Almanya'nın Frankfurt kentinde yaşayan dünyaca ünlü akademisyen Sezgin, şu an kullanılan Afrika, Asya ve Avrupa'ya ilişkin tüm dünya haritalarının, Avrupalılar tarafından yapıldığı düşüncesinin yanlış olduğunu söyledi.

Bunların esasında Müslümanlar tarafından yapılan haritalar olduğunu vurgulayan Sezgin, Avrupalıların modern haritaları Müslümanların yaptığını kabul etmemesine rağmen kendisinin bunları delilleriyle ortaya koyduğuna dikkati çekti.

''AMERİKA'YI MÜSLÜMANLARIN KEŞFETTİĞİNİ YAZDIM''
Artık bunları kabul etmeye başlayanların da olduğunu dile getiren Sezgin, "İslam coğrafyası üzerinde 26 yıl çalıştım ve fikirler geliştirdim. Amerika'yı Kolomb'dan önce Müslümanların keşfettiğini de kitabımda yazdım" diye konuştu.

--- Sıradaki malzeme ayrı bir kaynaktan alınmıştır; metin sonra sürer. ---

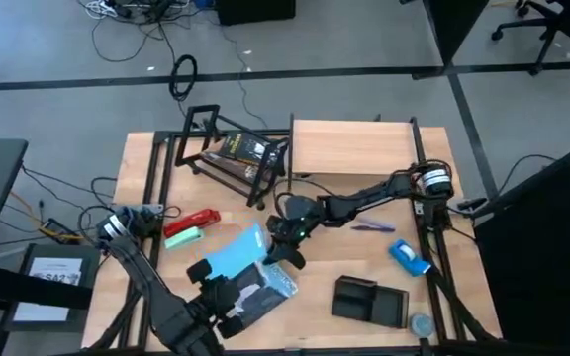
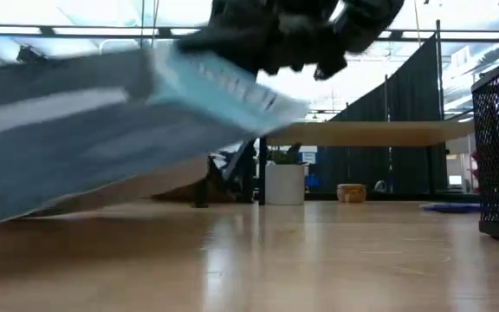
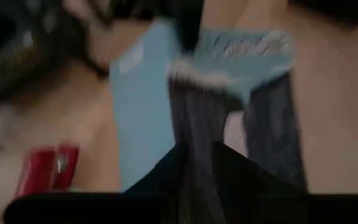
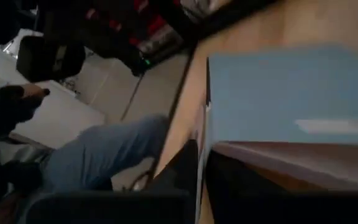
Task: Stock shelves
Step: Adjust the blue book on the table
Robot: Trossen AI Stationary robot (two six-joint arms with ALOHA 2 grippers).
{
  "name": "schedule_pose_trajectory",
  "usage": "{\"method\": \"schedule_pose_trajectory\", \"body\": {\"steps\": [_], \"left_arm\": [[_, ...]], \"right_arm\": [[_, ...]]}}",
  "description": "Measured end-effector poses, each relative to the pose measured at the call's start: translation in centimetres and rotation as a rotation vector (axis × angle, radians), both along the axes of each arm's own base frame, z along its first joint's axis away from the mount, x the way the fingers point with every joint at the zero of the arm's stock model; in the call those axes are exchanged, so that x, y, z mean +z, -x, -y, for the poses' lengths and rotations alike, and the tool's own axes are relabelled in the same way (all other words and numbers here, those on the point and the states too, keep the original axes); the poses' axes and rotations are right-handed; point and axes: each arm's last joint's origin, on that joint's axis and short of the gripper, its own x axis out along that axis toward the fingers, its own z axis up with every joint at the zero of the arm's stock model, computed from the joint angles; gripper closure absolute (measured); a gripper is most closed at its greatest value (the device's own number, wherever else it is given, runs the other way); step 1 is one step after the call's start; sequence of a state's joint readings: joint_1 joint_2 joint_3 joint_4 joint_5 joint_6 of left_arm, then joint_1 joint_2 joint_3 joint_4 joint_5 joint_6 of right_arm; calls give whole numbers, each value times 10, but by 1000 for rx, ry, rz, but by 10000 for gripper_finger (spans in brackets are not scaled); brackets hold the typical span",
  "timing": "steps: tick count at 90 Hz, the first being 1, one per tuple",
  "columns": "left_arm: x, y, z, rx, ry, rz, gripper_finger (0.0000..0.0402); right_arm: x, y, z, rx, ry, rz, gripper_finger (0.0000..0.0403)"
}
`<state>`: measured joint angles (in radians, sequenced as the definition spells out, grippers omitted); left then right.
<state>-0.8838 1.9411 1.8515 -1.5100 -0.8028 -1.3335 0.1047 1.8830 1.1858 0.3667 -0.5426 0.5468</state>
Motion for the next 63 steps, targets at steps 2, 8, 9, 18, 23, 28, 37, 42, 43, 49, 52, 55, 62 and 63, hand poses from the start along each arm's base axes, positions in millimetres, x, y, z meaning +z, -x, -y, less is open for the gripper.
{"method": "schedule_pose_trajectory", "body": {"steps": [2, 8, 9, 18, 23, 28, 37, 42, 43, 49, 52, 55, 62, 63], "left_arm": [[2, -1, 0, -12, -11, 14, 336], [5, -4, -1, -25, -35, 40, 312], [5, -5, -1, -24, -36, 44, 307], [2, -11, -5, -2, -43, 64, 252], [-2, -17, -8, 16, -40, 83, 219], [-8, -24, -10, 33, -28, 110, 187], [-20, -36, -14, 65, 0, 165, 137], [-29, -42, -17, 83, 20, 187, 114], [-31, -44, -18, 87, 23, 190, 109], [-42, -50, -21, 110, 42, 208, 88], [-47, -52, -24, 125, 50, 216, 79], [-52, -54, -27, 149, 62, 227, 73], [-62, -58, -34, 187, 85, 229, 69], [-63, -59, -35, 190, 89, 226, 70]], "right_arm": [[5, 2, -1, -5, 5, 5, 403], [22, 11, -7, -14, 22, 18, 403], [24, 12, -7, -15, 27, 20, 403], [44, 26, -16, -39, 65, 27, 403], [53, 33, -20, -60, 95, 40, 403], [59, 39, -24, -77, 130, 43, 403], [62, 43, -30, -87, 155, 49, 403], [62, 43, -32, -80, 156, 50, 403], [62, 44, -32, -79, 156, 50, 403], [61, 43, -34, -75, 157, 47, 403], [60, 43, -35, -79, 160, 44, 403], [60, 43, -35, -84, 163, 40, 403], [59, 43, -35, -93, 176, 37, 403], [59, 43, -35, -93, 176, 36, 403]]}}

Prof. Dr. Sezgin, şöyle devam etti:
"Bakın şu kadar söyleyeyim; bu olay coğrafya tarihini bilmeyen insanlar için çok mühim gözüküyor ancak benin içim mühim olan bütün coğrafya, coğrafya ilminin ve bu dünya haritalarının nasıl gelişmiş olmasıdır. Ben 26 sene, aralıksız İslam coğrafyası üzerine çalıştım. Bunu 6 cilt halinde yazdım. Başladığımda ben de Avrupalılar gibi ve bugünkü Müslümanlar gibi elimizde bulunan bütün bu haritaların Avrupalılar tarafında yapıldığını zannediyordum. Dünyaya hakim olan inanç buydu. Bu İslam dünyasında da şimdi hakim olan bir düşünce."

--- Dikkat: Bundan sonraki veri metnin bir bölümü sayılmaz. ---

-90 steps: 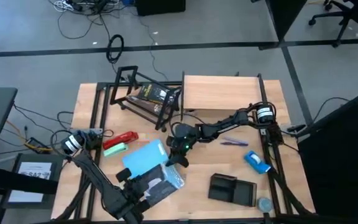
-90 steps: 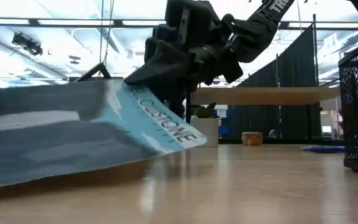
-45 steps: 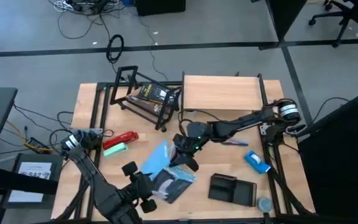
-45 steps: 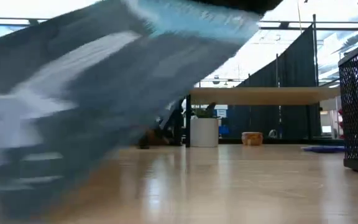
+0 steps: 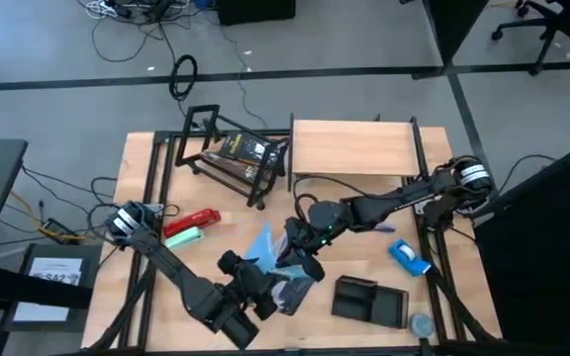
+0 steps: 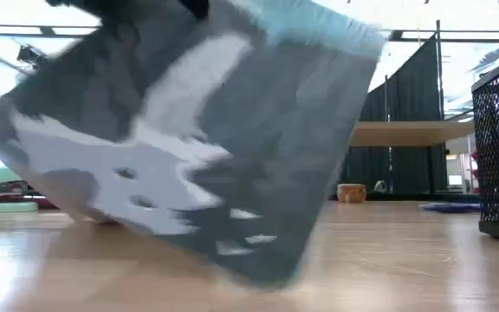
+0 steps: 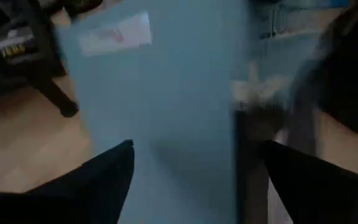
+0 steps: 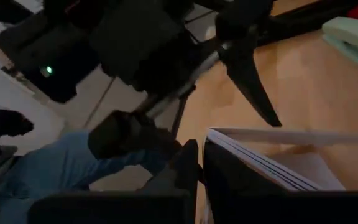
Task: Stock shelves
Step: Adjust the blue book on the table
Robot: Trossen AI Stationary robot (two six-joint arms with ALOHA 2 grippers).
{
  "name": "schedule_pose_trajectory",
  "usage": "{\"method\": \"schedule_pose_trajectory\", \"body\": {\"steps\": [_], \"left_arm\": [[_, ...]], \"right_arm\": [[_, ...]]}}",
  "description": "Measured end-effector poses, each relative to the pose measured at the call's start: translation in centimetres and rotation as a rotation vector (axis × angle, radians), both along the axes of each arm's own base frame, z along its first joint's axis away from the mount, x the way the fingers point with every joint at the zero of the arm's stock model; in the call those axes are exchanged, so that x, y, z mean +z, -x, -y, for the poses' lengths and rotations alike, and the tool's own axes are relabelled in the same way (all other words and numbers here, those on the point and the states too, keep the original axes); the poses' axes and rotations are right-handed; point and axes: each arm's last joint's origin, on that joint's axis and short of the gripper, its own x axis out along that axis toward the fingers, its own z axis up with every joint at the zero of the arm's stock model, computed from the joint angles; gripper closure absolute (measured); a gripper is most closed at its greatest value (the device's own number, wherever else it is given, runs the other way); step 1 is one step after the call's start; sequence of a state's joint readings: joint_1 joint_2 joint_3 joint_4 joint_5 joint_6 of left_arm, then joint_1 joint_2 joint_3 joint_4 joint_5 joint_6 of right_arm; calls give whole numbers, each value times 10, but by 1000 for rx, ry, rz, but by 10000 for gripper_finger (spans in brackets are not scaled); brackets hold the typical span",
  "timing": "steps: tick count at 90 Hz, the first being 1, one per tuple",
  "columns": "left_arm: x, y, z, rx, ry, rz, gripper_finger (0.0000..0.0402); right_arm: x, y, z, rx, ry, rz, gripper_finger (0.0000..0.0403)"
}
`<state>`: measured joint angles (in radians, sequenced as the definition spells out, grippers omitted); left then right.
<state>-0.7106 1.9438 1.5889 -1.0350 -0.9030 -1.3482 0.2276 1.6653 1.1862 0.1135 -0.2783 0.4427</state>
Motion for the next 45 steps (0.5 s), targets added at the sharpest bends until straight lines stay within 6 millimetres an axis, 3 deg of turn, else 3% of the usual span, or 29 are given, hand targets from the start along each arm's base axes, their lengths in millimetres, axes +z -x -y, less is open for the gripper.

''İNGİLİZLER, AVUSTRALYA HARİTASININ DIŞ HATLARINI 200 SENEDE ÇİZDİ''
Avrupalı coğrafyacıların, o dönemde Avrupalı denizcileri bu tür haritaları yapabilecek kapasitede görmesine rağmen durumun böyle olmadığını aktaran Sezgin, sözlerini şöyle sürdürdü:
"Ancak gerçeğe uygun bir haritayı yapmanın ne kadar zor olduğunu unutuyorlardı. Esasında eylem, boylam derecelerine uygun bir harita yapmak çok uzun zaman isteyen bir durum. Mesela İngilizler 18'inci, 19'uncu yüzyıllarda Avustralya'nın haritasını yapmaya başladılar. Bütün deniz kuvvetleri imkanlarıyla bu işle meşgul oldular. Aşağı yukarı Avustralya haritasının dış hatlarını çizebilmek için 200 seneye ihtiyaçları oldu. Bu konuları münakaşa edenler hiçbir zaman bu zorluğu göz önünde bulundurmadılar. Akdeniz'in ve ya Karadeniz'in haritalarını yapmanın çok ciddi bir bilgi gerektirdiğini, enlem boylam derecelerini bilmek gerektiğini, bunun hesaplanmasının çok zor olduğunu münakaşa etmediler."


''BEN O CAMİYİ BİLMİYORUM''
Kristof Kolomb'un anılarında, Küba kıyılarında bir dağın tepesindeki camiden bahsettiğini ifade etmesiyle ilgili Sezgin, "Ben o camiyi bilmiyorum ama orada kalan insanların bir cami yapma ihtimali de var. Ben onu bilmiyorum ama benim için mühim olan haritalardır" değerlendirmesini yaptı.

Müslümanların Amerika'yı yeni bir yer olarak keşfettiklerini ve orada yaşadıklarını vurgulayan Sezgin, şöyle konuştu:
"Ben coğrafya tarihçisi olarak, benim için enlem boylam dereceleri ve haritalar önemli, bunlara dayanıyorum. Müslümanların Amerika'ya ulaştıklarına yüzde yüz eminim. Hatta Müslümanların bir kaç yüz sene Amerika'nın haritasını yapmakla uğraştı. O bilgiye ulaşmayı ancak o kadar uzun bir zaman zarfında kazanabildiklerine inanıyorum."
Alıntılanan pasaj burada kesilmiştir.